◆ **ACTIVITY**: Since pictures are not part of the copy, please output only the lines from the one with "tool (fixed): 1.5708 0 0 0" through the end of the data below, exactly as written.

_ _ _ _ _ _ _

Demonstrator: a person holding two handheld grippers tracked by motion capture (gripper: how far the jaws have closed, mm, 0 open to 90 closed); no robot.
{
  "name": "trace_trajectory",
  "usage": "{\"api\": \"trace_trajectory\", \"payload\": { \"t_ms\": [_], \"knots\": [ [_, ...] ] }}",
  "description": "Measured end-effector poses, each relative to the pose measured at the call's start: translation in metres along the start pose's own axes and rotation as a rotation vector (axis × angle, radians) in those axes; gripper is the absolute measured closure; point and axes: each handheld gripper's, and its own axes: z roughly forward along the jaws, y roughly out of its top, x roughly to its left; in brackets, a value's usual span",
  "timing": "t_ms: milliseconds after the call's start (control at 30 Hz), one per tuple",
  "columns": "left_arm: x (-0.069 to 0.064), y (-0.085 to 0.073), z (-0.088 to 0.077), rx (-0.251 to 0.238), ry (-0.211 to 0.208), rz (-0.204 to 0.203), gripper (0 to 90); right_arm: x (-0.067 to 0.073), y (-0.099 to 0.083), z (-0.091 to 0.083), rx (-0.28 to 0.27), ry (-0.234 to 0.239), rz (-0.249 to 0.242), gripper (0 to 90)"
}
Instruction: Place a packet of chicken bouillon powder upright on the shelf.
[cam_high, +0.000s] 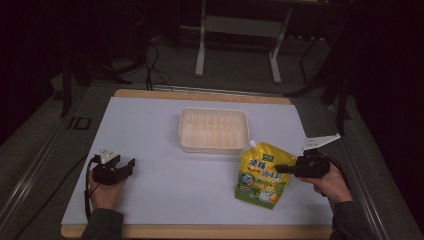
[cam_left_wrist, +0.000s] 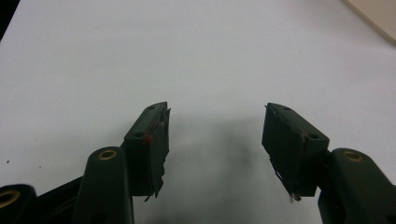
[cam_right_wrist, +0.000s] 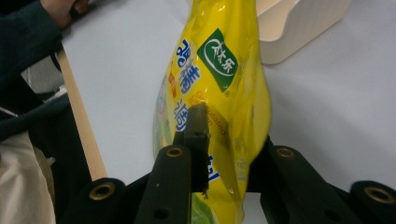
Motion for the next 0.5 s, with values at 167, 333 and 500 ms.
{"api": "trace_trajectory", "payload": {
  "t_ms": [167, 333, 500],
  "knots": [
    [0.0000, 0.0000, -0.0001, 0.000, 0.000, 0.001, 40.8, -0.0013, 0.0031, 0.0056, 0.028, 0.001, 0.010, 73.1],
    [0.0001, 0.0000, -0.0002, 0.000, 0.000, 0.000, 40.7, -0.0048, 0.0019, 0.0086, 0.019, -0.001, 0.015, 72.8],
    [0.0000, 0.0000, 0.0000, 0.001, 0.000, 0.000, 40.7, -0.0043, -0.0035, 0.0027, -0.070, 0.072, -0.005, 73.5]
  ]
}}
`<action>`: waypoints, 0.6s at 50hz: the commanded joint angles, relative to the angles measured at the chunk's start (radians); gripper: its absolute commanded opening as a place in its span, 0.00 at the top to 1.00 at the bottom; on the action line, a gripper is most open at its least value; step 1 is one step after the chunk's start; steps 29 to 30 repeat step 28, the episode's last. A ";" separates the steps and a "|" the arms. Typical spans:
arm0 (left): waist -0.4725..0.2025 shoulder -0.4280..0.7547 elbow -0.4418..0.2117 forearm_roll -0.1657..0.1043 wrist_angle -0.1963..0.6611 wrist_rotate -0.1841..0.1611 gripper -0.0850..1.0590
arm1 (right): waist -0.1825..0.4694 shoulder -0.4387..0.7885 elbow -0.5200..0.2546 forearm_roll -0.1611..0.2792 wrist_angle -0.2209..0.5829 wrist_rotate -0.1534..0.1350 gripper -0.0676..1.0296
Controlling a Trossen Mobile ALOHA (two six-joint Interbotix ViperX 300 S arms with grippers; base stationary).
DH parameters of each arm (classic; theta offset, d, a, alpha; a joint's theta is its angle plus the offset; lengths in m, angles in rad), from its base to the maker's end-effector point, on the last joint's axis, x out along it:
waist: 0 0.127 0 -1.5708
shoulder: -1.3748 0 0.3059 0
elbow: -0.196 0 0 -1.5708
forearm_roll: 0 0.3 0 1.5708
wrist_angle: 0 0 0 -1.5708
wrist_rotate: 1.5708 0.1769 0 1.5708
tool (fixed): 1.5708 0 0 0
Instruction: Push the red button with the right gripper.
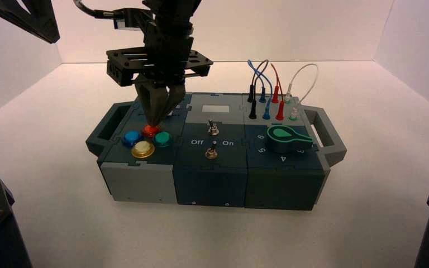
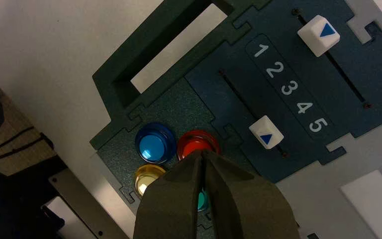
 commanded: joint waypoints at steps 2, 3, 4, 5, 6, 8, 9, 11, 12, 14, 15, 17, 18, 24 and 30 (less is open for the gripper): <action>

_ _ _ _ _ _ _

◆ **FINISHED EXERCISE**:
tool (fixed): 1.5708 0 0 0
Instruction: Push the red button with the right gripper.
 commanded: joint waypoints at steps 2, 3, 4, 5, 6, 8, 9, 11, 12, 14, 15, 17, 18, 24 and 30 (less is open for the gripper): <action>

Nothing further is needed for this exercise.